* **HOW TO COMPLETE THIS TASK**
Which lines hold the word "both"? Copy each of them from the material.

* **DATA SUPPLIED**
>>>>
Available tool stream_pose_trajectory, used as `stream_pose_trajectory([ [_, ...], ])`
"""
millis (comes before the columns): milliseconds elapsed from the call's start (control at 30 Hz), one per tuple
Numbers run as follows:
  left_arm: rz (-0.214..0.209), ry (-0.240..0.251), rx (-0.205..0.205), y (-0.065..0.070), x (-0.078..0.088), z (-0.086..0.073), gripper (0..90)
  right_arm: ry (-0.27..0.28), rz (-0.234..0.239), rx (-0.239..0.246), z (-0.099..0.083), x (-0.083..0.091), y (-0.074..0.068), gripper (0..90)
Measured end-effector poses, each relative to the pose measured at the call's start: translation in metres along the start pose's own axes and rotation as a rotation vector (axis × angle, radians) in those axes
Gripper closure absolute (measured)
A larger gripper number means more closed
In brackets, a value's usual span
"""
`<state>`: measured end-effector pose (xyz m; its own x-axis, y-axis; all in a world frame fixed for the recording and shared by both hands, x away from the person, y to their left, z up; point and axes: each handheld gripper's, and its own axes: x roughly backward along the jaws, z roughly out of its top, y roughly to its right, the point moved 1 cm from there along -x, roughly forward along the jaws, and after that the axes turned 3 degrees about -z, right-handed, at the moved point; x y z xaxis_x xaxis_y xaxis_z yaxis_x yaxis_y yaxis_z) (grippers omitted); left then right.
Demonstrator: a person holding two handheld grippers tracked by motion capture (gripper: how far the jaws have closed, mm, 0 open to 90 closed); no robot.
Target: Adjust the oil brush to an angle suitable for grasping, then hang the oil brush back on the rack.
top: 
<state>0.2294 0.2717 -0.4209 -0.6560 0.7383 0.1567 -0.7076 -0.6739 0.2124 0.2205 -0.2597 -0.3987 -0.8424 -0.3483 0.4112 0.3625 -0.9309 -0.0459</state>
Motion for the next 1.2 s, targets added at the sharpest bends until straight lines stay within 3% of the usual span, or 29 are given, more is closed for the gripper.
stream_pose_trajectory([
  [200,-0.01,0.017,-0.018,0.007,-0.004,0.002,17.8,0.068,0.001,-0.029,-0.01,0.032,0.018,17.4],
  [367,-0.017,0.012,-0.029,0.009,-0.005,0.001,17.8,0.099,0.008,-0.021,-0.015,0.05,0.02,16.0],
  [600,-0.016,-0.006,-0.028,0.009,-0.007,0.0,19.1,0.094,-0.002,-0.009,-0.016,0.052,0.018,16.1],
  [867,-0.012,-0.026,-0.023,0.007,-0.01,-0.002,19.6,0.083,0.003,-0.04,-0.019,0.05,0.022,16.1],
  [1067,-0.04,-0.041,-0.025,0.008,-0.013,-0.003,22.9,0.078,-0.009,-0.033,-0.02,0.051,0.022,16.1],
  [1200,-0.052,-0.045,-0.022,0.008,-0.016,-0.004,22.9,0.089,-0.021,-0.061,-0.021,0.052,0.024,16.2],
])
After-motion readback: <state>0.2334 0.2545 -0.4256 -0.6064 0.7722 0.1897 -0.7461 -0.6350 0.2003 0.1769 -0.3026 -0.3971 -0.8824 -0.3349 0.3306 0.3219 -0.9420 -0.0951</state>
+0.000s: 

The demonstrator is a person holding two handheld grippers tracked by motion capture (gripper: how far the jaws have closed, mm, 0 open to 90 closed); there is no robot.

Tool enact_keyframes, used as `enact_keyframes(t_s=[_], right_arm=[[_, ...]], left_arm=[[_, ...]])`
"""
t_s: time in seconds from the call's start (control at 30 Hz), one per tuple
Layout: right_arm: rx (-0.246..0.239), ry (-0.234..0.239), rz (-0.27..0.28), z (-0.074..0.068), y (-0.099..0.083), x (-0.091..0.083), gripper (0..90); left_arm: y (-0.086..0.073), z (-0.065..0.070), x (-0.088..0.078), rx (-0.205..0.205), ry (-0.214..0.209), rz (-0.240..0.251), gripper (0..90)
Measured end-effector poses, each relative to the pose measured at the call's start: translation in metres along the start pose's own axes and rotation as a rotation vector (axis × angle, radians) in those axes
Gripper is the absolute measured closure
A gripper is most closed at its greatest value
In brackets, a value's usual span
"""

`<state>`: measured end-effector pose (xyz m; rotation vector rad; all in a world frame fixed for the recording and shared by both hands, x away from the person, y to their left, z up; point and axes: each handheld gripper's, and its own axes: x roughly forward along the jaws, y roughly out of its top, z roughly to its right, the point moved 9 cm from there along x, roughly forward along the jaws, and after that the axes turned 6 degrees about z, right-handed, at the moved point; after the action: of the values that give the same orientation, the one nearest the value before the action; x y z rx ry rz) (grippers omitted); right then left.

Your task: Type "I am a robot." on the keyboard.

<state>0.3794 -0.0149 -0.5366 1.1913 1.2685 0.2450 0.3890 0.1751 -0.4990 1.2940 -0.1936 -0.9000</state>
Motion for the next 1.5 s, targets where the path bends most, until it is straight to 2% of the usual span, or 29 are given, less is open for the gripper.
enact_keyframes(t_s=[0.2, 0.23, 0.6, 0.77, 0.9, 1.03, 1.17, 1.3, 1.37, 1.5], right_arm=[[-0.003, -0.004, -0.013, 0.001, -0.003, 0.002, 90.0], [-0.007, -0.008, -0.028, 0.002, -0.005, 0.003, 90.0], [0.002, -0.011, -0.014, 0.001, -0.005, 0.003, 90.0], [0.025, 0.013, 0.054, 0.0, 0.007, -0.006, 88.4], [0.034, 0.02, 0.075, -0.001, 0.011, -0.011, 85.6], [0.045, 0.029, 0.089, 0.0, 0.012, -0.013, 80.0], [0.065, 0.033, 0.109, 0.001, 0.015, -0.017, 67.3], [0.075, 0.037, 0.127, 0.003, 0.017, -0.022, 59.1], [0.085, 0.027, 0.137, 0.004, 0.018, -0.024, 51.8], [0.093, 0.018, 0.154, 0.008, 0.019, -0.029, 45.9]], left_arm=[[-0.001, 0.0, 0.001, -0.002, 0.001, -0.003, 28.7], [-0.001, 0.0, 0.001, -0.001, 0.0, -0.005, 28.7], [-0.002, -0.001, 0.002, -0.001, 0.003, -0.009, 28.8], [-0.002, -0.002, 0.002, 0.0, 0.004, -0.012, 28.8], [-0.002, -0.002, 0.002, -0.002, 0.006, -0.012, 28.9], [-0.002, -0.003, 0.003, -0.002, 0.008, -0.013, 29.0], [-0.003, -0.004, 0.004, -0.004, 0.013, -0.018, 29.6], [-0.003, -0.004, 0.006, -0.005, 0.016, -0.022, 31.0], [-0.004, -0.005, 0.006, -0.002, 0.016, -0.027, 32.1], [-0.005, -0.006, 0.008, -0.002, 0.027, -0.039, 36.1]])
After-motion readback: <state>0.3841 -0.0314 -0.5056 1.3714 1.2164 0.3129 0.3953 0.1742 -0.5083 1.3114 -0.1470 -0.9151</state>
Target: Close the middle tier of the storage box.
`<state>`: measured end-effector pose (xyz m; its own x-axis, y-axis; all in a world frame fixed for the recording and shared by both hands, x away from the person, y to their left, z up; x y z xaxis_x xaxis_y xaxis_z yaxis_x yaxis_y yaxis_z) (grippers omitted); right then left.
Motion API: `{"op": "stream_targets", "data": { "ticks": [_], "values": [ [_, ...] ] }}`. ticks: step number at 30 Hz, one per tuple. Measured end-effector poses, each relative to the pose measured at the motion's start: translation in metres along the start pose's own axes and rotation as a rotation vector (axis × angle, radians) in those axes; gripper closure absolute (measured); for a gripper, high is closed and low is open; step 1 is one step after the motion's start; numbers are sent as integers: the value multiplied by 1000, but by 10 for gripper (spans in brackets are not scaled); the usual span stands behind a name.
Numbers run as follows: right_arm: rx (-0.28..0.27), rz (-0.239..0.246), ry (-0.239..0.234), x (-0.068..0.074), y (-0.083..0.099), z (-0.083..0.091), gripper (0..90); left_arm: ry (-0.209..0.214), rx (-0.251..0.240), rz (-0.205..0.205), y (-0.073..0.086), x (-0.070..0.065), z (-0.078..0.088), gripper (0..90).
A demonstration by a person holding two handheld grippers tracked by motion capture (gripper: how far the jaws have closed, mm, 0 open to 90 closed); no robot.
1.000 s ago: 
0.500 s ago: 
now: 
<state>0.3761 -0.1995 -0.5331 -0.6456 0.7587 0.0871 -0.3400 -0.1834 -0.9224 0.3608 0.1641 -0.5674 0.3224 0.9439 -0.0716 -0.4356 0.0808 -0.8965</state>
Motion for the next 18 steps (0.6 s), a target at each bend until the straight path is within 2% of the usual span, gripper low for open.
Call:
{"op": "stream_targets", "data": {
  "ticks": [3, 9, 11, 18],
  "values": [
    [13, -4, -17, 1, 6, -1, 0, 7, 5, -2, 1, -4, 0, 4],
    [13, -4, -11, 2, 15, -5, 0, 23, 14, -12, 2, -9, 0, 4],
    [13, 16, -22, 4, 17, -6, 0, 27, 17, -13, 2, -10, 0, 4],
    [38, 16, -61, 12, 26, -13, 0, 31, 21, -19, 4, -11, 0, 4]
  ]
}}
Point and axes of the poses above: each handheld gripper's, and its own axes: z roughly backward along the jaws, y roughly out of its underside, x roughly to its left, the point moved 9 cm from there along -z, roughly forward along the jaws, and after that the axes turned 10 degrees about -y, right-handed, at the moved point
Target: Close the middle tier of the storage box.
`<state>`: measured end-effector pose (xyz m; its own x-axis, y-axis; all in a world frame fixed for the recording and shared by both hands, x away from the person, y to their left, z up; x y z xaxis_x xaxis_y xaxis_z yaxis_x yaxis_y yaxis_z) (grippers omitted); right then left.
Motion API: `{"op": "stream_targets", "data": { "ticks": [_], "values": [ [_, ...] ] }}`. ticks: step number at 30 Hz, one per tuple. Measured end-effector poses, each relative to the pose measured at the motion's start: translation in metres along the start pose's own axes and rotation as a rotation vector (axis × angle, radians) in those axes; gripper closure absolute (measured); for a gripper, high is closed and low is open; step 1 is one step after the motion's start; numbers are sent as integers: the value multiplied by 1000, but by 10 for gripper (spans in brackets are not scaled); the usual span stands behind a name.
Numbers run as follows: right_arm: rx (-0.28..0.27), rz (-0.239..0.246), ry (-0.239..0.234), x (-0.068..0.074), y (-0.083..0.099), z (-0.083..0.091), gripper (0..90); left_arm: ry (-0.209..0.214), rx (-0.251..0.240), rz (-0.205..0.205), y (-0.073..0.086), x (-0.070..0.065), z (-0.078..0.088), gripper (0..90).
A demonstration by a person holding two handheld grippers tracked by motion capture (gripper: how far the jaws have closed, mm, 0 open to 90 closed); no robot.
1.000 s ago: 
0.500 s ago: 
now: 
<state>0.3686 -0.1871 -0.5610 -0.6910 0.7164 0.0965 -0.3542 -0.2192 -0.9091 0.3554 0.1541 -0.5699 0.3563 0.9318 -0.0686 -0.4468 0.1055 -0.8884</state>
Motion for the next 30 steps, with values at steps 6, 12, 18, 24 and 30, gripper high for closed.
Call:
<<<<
* **ANSWER BELOW**
`<state>`: measured end-effector pose (xyz m; its own x-axis, y-axis; all in a world frame fixed for the recording and shared by both hands, x away from the person, y to their left, z up; point and axes: each handheld gripper's, and its own axes: x roughly backward along the jaws, z roughly out of its top, y roughly to its right, the point moved 1 cm from there along -x, roughly forward along the jaws, and after that the axes turned 3 degrees about -z, right-handed, at the moved point; x y z xaxis_x xaxis_y xaxis_z yaxis_x yaxis_y yaxis_z) (grippers omitted); left then right.
`<state>`: measured end-effector pose (xyz m; rotation vector rad; all in a world frame fixed for the recording and shared by both hands, x away from the person, y to their left, z up; point and axes: each handheld gripper's, and its own axes: x roughly forward along the jaws, y roughly out of its top, z roughly to its right, the point moved 9 cm from there along x, roughly forward along the jaws, and after that the axes turned 6 degrees about z, right-handed, at the moved point; after the action: of the values that give the same orientation, the one nearest the value before the action; x y z rx ry rz) (grippers omitted); right then left.
`<state>`: measured end-effector pose (xyz m; its own x-axis, y-axis; all in a world frame fixed for the recording and shared by both hands, x away from the person, y to their left, z up; x y z xaxis_x xaxis_y xaxis_z yaxis_x yaxis_y yaxis_z) (grippers omitted); right then left.
`<state>`: measured end-effector pose (xyz m; its own x-axis, y-axis; all in a world frame fixed for the recording and shared by both hands, x away from the person, y to their left, z up; x y z xaxis_x xaxis_y xaxis_z yaxis_x yaxis_y yaxis_z) (grippers omitted); right then left.

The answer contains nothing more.